B.B. King still feels blessed by the blues.
The legendary guitarist, 78, has made strapping on the guitar he lovingly calls Lucille and stepping out onto a stage a nearly nightly routine since the 1950s. Each time, his goal is the same - let his songs tell stories.
"All of us have something in common," Mr. King said in a recent telephone interview. "We have problems and joy, sadness and so many good things. I hear John Lee Hooker or Lightnin' Hopkins, and they were trying to tell a story to people.
"Two people running for president, they are doing the same thing - trying to reach people. We are all out saying what we think in a way we feel good about. That's what I try to do every night."
Mr. King performs Saturday at Bell Auditorium, 712 Telfair St.
He said his style is personified by his ability to play songs that adapt to his moods as a musician. He said each song, each note, is a reflection of B.B. King at that moment.

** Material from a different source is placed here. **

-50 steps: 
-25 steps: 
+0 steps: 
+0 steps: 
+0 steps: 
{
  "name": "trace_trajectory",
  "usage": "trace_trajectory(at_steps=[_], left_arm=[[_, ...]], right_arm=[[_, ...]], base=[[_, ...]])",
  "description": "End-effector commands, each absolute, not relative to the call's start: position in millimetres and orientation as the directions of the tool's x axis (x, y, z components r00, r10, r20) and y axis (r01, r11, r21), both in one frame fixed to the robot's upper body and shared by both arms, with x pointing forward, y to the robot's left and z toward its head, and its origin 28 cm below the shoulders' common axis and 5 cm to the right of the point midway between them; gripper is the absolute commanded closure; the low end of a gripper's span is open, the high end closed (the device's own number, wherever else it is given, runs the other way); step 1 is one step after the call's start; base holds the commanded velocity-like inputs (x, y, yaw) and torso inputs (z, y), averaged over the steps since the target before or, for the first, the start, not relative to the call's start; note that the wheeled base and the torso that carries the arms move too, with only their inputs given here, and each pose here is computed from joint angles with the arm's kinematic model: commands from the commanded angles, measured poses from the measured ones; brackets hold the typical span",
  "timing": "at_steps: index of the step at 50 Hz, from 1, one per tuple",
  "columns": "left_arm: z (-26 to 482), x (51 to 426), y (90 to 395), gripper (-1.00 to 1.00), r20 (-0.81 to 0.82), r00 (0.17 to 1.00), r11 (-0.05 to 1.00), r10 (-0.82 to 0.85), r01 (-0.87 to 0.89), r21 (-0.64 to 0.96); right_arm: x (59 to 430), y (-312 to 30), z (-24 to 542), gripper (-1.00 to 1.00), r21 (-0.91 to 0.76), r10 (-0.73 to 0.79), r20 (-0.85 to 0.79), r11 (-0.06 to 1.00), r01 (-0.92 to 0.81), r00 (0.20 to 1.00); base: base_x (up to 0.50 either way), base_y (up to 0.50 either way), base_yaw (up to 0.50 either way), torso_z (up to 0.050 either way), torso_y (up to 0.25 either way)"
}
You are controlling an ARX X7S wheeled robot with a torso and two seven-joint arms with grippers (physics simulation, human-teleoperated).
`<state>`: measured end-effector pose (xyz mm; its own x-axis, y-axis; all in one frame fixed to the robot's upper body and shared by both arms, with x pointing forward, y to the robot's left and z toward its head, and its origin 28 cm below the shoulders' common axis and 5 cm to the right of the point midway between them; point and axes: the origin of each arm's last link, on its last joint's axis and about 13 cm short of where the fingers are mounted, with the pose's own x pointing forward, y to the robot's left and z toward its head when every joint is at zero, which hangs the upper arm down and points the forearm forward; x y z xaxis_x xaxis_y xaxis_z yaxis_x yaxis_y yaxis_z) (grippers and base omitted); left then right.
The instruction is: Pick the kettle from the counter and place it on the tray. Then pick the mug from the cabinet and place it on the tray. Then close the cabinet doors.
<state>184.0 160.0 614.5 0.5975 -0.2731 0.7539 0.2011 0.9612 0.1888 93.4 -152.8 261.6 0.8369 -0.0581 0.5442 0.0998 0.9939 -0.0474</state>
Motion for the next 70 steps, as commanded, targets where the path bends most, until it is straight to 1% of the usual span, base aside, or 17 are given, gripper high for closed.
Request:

"I'll play the same way in Mississippi or Paris," he said. "I don't make any changes and I don't try to follow (blues legend) Robert Johnson or anyone else. That means playing the blues the way I feel it at that moment."
Mr. King said the blues, built around a very specific 12-bar style, allows for endless emotional exploration because it is so free of complication.
"It's the same with country," he said. "They are close cousins. They go right to the point, and that's the way it's meant to be. If you want to do a beautiful ballad, you can paint that picture. But for me, the blues are the most expressive thing there is."
The constant, he said, is excellence. He said that although he has played songs such as The Thrill Is Gone countless times, his job is to approach the music, the stories, as though it were the first time.
"My shows are like auditions," he said. "You're only as good, as far as I'm concerned, as your last show. And if you don't give the people everything, well, they won't be back."
Looking back over his career, Mr. King is himself amazed by his longevity. Reflecting on the secret of his success, he lets loose a sharp laugh.
"I wish I knew," he said. "I guess it's because I'm honest about what I do and how I do it. I haven't always had a halo over my head, and I've never claimed to. I just love to play the blues."
Reach Steven Uhles at (706) 823-3626 or firstname.lastname@example.org.
WHAT: B.B. King
WHEN: 7:30 p.m. Saturday
WHERE: Bell Auditorium, 712 Telfair St.